Apple Confirms Governments Using Push Notifications to Surveil Users

Unidentified governments are surveilling smartphone users by tracking push notifications that move through Google's and Apple's servers, a US senator warned on Wednesday (via Reuters).

iOS 16 4 Web Push
In a letter to the Department of Justice, Senator Ron Wyden said foreign officials were demanding the data from the tech giants to track smartphones. The traffic flowing from apps that send push notifications put the companies "in a unique position to facilitate government surveillance of how users are using particular apps," Wyden said. He asked the Department of Justice to "repeal or modify any policies" that hindered public discussions of push notification spying.

In a statement given to Reuters, Apple said that Wyden's letter gave them the opening they needed to share more details with the public about how governments monitored push notifications.

"In this case, the federal government prohibited us from sharing any information," the company said in a statement. "Now that this method has become public we are updating our transparency reporting to detail these kinds of requests."

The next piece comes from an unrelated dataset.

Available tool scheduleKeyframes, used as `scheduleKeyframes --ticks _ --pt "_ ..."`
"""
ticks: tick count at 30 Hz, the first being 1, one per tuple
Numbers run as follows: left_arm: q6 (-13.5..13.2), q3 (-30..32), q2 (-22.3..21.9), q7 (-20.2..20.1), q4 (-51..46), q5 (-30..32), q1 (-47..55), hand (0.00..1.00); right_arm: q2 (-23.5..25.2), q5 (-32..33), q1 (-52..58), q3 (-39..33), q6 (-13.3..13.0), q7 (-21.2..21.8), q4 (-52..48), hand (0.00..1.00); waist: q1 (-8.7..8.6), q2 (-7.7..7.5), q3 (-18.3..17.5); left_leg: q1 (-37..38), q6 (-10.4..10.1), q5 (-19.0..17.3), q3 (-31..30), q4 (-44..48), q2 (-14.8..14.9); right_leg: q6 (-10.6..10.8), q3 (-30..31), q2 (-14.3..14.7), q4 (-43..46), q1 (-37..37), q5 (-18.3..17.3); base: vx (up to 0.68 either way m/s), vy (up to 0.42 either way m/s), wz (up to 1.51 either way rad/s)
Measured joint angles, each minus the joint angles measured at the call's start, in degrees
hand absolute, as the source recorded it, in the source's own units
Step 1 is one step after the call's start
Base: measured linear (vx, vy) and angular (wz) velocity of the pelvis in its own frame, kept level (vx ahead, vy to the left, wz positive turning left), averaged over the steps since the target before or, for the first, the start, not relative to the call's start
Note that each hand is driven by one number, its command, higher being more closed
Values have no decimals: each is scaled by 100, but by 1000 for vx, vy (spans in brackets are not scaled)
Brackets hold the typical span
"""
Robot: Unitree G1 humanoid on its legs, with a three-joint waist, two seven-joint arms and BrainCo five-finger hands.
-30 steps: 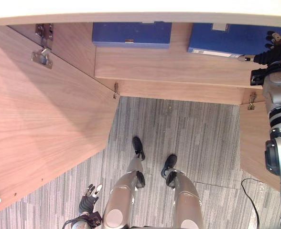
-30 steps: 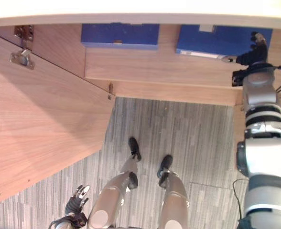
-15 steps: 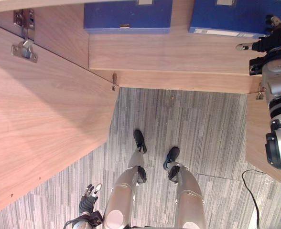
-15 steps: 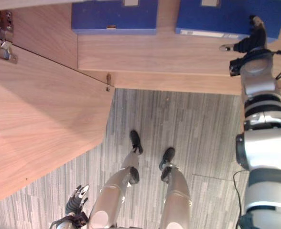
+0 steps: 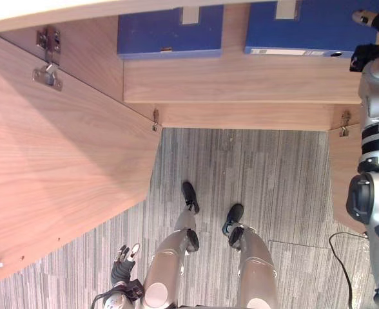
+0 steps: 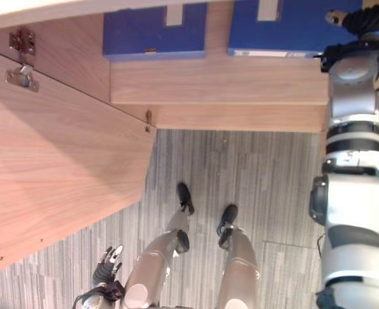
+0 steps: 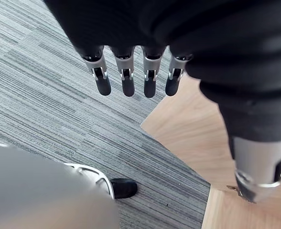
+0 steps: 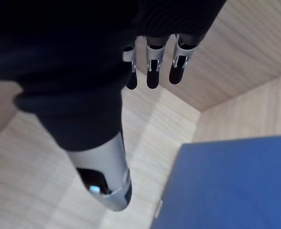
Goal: Walk over to the cabinet, pick up the folder, carry it to the office cabinet, place the folder inside the office cabinet, then close the office cabinet door
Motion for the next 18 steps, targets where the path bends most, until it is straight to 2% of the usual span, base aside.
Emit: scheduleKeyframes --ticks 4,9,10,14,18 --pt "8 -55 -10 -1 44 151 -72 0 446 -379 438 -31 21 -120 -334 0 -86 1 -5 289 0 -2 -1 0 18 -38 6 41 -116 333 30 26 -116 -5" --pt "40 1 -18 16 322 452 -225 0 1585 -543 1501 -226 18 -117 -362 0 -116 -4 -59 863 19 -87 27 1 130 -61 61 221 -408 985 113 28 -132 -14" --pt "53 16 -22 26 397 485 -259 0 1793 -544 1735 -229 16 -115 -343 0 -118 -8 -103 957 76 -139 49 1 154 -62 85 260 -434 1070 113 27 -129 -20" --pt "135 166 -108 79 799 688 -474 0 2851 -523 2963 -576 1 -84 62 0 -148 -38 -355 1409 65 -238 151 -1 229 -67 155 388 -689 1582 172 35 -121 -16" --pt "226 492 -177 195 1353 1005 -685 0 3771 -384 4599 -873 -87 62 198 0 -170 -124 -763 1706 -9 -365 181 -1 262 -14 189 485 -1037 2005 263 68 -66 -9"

According to the report, Wyden's letter said a "tip" was the source of the information about the surveillance. A source familiar with the matter confirmed that both foreign and U.S. government agencies have been asking Apple and Google for metadata related to push notifications. The data is said to have been used to attempt to tie anonymous users of messaging apps to specific Apple or Google accounts.

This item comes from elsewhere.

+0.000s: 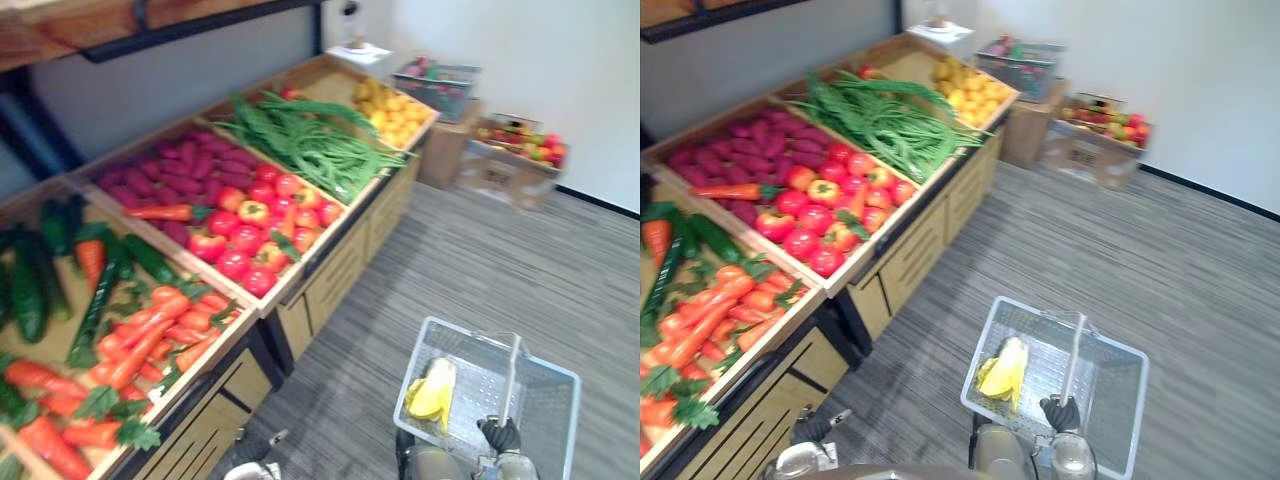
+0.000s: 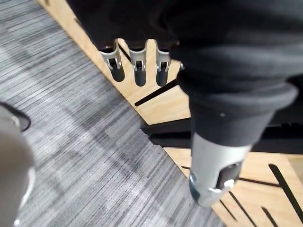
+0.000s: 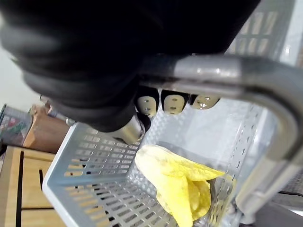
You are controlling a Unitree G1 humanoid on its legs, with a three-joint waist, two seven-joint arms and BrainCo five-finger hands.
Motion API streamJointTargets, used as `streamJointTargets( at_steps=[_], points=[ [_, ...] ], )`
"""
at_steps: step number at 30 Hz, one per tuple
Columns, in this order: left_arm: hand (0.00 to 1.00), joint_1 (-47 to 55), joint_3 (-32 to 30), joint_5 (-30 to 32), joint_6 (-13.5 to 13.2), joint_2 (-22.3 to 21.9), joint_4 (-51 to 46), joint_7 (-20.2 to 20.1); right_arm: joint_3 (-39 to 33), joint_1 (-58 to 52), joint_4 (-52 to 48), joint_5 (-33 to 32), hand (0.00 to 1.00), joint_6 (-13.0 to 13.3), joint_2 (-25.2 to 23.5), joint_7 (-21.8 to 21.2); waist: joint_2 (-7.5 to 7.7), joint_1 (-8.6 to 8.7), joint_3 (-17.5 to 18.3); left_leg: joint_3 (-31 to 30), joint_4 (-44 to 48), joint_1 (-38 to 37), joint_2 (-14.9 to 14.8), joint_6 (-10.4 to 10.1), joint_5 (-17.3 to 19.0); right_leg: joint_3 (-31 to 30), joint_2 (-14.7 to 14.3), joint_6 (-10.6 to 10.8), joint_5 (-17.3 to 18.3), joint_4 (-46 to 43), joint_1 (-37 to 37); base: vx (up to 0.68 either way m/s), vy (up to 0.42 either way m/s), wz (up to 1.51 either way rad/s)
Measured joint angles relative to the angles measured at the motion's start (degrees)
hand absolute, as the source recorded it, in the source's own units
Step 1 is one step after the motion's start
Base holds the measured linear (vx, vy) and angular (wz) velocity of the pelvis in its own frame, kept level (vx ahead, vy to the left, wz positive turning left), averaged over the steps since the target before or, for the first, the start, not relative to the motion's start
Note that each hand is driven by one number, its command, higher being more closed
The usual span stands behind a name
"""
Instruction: Pick vegetable in the basket
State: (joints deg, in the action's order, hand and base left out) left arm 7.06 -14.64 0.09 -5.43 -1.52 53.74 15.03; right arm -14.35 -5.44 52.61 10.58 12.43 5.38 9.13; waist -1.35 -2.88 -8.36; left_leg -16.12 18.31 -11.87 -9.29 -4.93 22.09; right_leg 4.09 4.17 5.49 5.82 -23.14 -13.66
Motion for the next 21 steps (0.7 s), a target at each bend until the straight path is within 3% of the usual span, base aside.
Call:
streamJointTargets(
  at_steps=[3,4,5,6,7,9,11,12,14,17,18,19,21],
  points=[
    [0.0,-0.21,-2.89,-0.03,1.35,-0.53,0.19,0.76,1.36,0.92,0.31,0.74,1.0,-0.65,0.42,-1.13,0.29,-0.96,0.13,-0.27,-0.06,-0.13,-0.3,-0.83,-4.9,2.75,1.57,-1.69,3.63,-4.72,0.53,0.27,-0.265,0.6],
    [0.0,-0.2,-3.7,-0.09,1.58,-0.53,0.59,0.83,1.46,0.91,1.19,0.76,1.0,-0.74,0.25,-1.49,1.01,-1.05,0.15,-0.31,1.24,1.01,-0.33,-1.11,-7.75,4.28,1.98,-2.01,3.86,-3.41,2.14,0.23,-0.257,0.66],
    [0.0,-0.25,-3.87,-0.28,1.8,-0.44,0.73,0.84,1.47,0.96,1.99,0.77,1.0,-0.83,0.17,-1.9,0.44,-1.02,0.69,-0.18,2.72,2.15,-0.21,-1.39,-9.22,5.21,2.2,-2.04,3.87,-2.06,3.39,0.24,-0.237,0.8],
    [0.0,-0.23,-3.89,-1.29,1.84,-0.22,0.84,0.87,1.45,0.71,3.69,0.76,1.0,-1.2,0.21,-2.24,1.05,-1.02,0.5,0.31,6.55,4.6,-0.05,-2.51,-12.07,6.8,2.44,-2.08,3.84,1.22,6.43,0.26,-0.231,0.86],
    [0.0,-0.24,-4.26,-1.66,1.84,0.01,1.04,0.88,1.39,0.62,5.5,0.73,1.0,-1.65,0.38,-2.2,1.05,-1.11,0.49,2.6,10.03,6.34,-0.5,-3.75,-13.44,9.08,3.02,-2.15,3.79,3.79,9.38,0.21,-0.183,0.9],
    [0.0,-0.15,-4.26,-1.59,1.88,0.32,2.05,0.8,0.94,0.24,7.1,0.67,1.0,-1.84,0.94,-2.08,0.31,-0.59,0.95,8.62,10.84,8.73,-2.23,-3.73,-13.48,13.41,3.68,-2.17,3.78,5.29,12.42,0.15,-0.109,1.13],
    [0.0,-0.14,-3.33,-1.38,2.22,1.99,2.98,0.4,-1.81,-0.31,8.12,0.57,1.0,-1.91,1.26,-1.79,0.9,0.57,0.94,18.78,5.02,8.85,-4.28,-3.72,-15.05,19.5,5.82,-2.15,3.77,6.44,15.02,0.11,-0.031,1.63],
    [0.0,-0.14,-3.21,-1.38,2.32,2.24,3.05,0.35,-2.27,-0.41,8.29,0.57,1.0,-1.86,1.25,-1.77,0.99,0.78,0.91,20.02,4.18,8.85,-4.29,-3.68,-15.36,20.25,6.18,-2.14,3.77,6.77,15.42,0.05,0.048,1.68],
    [0.0,0.03,-2.52,-0.86,3.31,3.98,3.88,0.16,-5.26,-1.31,9.33,0.52,1.0,-1.67,1.25,-0.96,1.96,1.34,0.54,28.85,-1.21,8.68,-3.84,-3.4,-17.38,26.4,8.66,-1.2,3.19,9.26,18.67,0.03,0.094,1.61],
    [0.0,1.91,-2.29,0.72,4.51,4.35,5.35,0.23,-5.55,-1.53,10.41,0.61,1.0,-1.14,1.3,-0.25,2.31,1.12,0.68,33.46,-6.28,7.71,-2.04,-2.6,-19.31,30.95,10.1,0.37,2.17,12.03,21.66,0.02,0.144,1.16],
    [0.0,3.32,-1.81,0.69,5.29,4.44,5.76,0.27,-5.34,-1.44,10.87,0.7,1.0,-0.23,1.26,-0.14,1.64,1.09,1.11,33.72,-8.28,7.51,-1.3,-2.47,-19.85,31.81,10.34,0.72,1.31,13.54,22.62,0.0,0.135,0.66],
    [0.0,3.91,-1.7,0.72,5.56,4.42,5.79,0.29,-5.3,-1.38,10.97,0.7,1.0,0.05,1.17,-0.05,2.2,1.06,0.78,33.94,-9.18,7.5,-1.08,-2.29,-20.21,32.21,10.19,0.92,0.63,14.4,22.94,0.0,0.139,0.56],
    [0.0,5.39,-1.48,0.73,5.69,4.7,6.75,0.35,-5.31,-0.71,11.19,0.72,1.0,0.37,0.49,0.32,1.91,0.86,0.97,34.37,-13.03,7.62,0.47,-1.48,-23.43,33.19,9.9,0.96,-2.29,17.74,23.29,-0.03,0.104,0.37]
  ],
)
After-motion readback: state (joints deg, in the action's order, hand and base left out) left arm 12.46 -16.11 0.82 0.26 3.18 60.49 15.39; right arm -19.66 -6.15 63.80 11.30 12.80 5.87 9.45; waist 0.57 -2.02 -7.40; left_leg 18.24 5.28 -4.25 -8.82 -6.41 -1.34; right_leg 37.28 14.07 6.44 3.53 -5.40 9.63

Reuters' source would not identify which governments were making the data requests but described them as "democracies allied to the United States." They did not know how long the requests had been going on for.

Apple advises developers not to include sensitive data in notifications and to encrypt any data before adding it to a notification payload. However, this requires action on the developers' part. Likewise, metadata (like which apps are sending notifications and how often) is not encrypted, potentially giving anyone with access to the information insight into users' app usage.

Note: Due to the political or social nature of the discussion regarding this topic, the discussion thread is located in our Political News forum. All forum members and site visitors are welcome to read and follow the thread, but posting is limited to forum members with at least 100 posts.

Tag: Privacy

Top Rated Comments

MacProFCP Avatar
12 weeks ago
Unsurprising yet still sickening.

When governments force companies, private citizens, to keep secrets from the public, you know you're on the road to communism or worse.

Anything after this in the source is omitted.